Des milliers de vies en jeu
Deux jours plus tard, c’est Emmanuel Macron qui s’adresse avec gravité aux Français. Si le chef de l’État ne prononce pas le mot de « confinement », il décide, « après avoir consulté, écouté les experts, le terrain et en conscience », « de renforcer encore les mesures pour réduire nos déplacements et nos contacts au strict nécessaire » pour les deux semaines suivantes. Le deuxième tour est reporté sine die. Plus question d’atteindre une hypothétique immunité collective qui permettrait de stopper la progression du virus. Des centaines de milliers de vies sont en jeu, à très court terme. La situation est grave.
On ne le sait pas encore, mais ces mesures ne suffiront pas à arrêter le virus. Ces quinze jours dureront plus d’un an. Si la France est sortie officiellement le 11 mai 2020 de son premier confinement (particulièrement strict et marqué de nombreuses absurdités : après avoir été jugé inutile – à tort -, le port du masque devient par exemple obligatoire à l’extérieur, où son utilité est pourtant peu évidente), les restrictions se prolongeront jusqu’en août 2023. Car chaque fois qu’on lâche la bride, l’épidémie repart… C’est notamment ce qui se passe à l’automne 2020 quand l’arrivée du « variant anglais » vient condamner les espoirs d’un retour à la normale.
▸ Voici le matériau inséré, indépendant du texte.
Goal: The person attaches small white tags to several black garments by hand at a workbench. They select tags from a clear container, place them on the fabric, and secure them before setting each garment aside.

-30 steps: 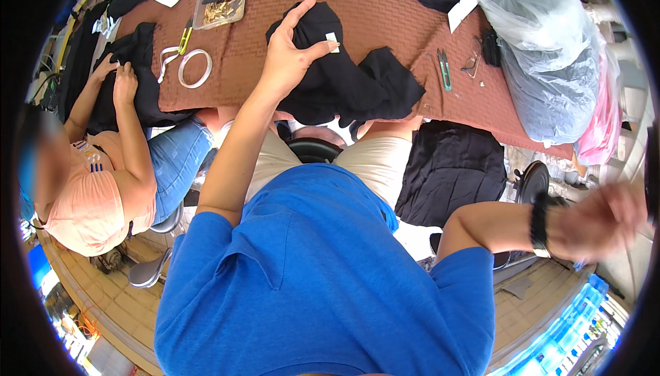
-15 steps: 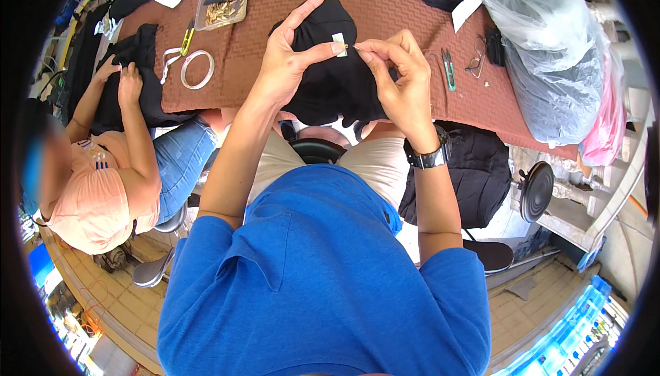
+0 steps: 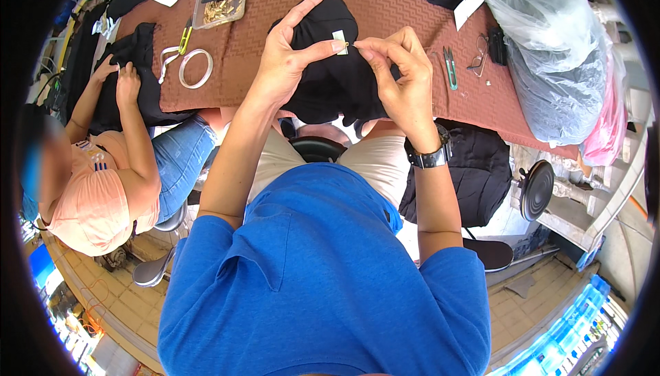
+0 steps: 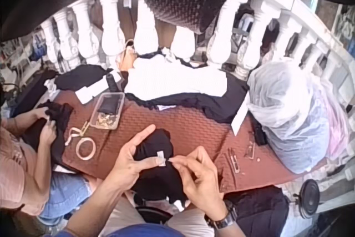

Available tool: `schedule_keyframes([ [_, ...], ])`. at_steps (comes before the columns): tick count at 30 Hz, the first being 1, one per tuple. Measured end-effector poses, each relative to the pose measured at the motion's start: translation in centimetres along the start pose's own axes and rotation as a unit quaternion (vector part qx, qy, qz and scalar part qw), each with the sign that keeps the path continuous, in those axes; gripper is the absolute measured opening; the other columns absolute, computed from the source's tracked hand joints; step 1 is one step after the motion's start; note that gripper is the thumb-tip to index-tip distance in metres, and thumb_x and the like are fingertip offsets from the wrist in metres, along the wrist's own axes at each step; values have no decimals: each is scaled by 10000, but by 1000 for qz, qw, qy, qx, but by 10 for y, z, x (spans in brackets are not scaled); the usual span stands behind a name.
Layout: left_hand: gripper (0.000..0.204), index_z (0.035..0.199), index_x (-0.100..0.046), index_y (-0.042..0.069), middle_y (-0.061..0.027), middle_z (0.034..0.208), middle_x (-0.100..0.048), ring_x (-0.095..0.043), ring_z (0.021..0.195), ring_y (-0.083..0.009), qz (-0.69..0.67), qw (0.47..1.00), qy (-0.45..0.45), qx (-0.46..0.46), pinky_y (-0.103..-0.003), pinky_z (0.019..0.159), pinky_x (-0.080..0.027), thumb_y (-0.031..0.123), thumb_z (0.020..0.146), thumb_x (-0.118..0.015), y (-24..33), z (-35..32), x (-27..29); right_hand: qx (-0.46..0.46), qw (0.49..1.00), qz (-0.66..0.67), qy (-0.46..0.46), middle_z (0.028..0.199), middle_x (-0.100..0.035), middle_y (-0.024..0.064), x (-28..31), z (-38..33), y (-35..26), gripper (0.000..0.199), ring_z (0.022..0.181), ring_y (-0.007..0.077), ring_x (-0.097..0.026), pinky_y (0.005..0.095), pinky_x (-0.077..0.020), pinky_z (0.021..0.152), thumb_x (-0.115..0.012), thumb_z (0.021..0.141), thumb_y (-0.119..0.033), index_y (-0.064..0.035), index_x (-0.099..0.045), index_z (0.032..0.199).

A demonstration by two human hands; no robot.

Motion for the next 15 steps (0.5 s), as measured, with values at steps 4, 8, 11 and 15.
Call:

La France vit alors encore sous couvre-feu.
Le vaccin, une technologie inédite
Là encore, c’est un sujet qui avait été sous-estimé par les autorités sanitaires. Dans les premiers mois, le virus mutait peu, la surveillance de l’apparition de nouveaux variants n’avait donc pas été jugée prioritaire. Et les autorités ont eu du mal à apprendre de leurs erreurs, prises par surprise par chaque nouvelle vague (ce sera encore le cas avec Delta, puis Omicron). Heureusement, le virus se révèle plus contagieux, mais légèrement moins pathogène dans sa dernière version. Parallèlement, l’arrivée très rapide de vaccins extrêmement efficaces contre les formes graves a permis de limiter considérablement le risque qui pesait sur les hôpitaux.
Pourtant bien placée sur la ligne de départ, avec un candidat vaccin prometteur développé par l’Institut Pasteur, la France est ressortie bredouille de cette course mondiale. C’est une technologie inédite, celle de l’ARNm, portée par BioNTech (associé à Pfizer pour la production) et Moderna qui permet de sortir de la crise. De premières injections sont réalisées dès l’hiver 2020, moins d’un an après le début de la pandémie. Quelques mois plus tard, des centaines de millions de personnes a travers le monde sont immunisées.
Mais le virus ne disparaît pas pour autant. Il faut apprendre à vivre avec. Passe sanitaire, passe vaccinal, couvre-feu, règles parfois ubuesques de distanciation sociale : cet apprentissage ne se fait pas sans douleur. Mais nous y parvenons, bien aidés par sa baisse de virulence. Le 5 mai 2023, le directeur de l’OMS déclare officiellement la fin de la pandémie de Covid-19. En cinq ans, le virus a fait plus de 7 millions de victimes à travers le monde.